Please report how many lines of the data include the word "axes", with the number as the entire reply.
━━ Given data
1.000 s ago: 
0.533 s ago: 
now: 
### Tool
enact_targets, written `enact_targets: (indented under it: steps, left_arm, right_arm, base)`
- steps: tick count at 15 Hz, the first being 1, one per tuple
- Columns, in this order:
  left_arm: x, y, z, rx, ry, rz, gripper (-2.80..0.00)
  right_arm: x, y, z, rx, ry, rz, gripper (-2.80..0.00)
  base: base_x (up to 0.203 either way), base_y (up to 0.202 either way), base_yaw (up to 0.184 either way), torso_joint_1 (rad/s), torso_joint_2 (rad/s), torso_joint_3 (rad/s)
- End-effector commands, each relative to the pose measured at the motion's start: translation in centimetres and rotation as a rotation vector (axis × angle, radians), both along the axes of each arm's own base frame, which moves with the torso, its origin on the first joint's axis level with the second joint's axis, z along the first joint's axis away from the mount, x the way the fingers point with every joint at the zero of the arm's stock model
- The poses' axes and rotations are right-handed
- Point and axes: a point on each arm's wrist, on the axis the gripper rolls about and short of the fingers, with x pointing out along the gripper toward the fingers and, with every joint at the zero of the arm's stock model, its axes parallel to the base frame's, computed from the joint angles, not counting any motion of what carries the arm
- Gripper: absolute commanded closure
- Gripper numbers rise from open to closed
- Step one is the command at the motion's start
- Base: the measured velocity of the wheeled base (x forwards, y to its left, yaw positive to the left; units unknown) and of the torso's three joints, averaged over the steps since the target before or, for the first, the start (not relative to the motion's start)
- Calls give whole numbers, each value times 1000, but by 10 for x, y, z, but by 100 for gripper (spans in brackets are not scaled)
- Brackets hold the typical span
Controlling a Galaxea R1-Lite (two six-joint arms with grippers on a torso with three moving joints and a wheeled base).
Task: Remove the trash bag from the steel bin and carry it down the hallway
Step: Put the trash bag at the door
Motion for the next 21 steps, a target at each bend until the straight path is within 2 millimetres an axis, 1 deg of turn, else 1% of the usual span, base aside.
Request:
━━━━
→ Task solution
3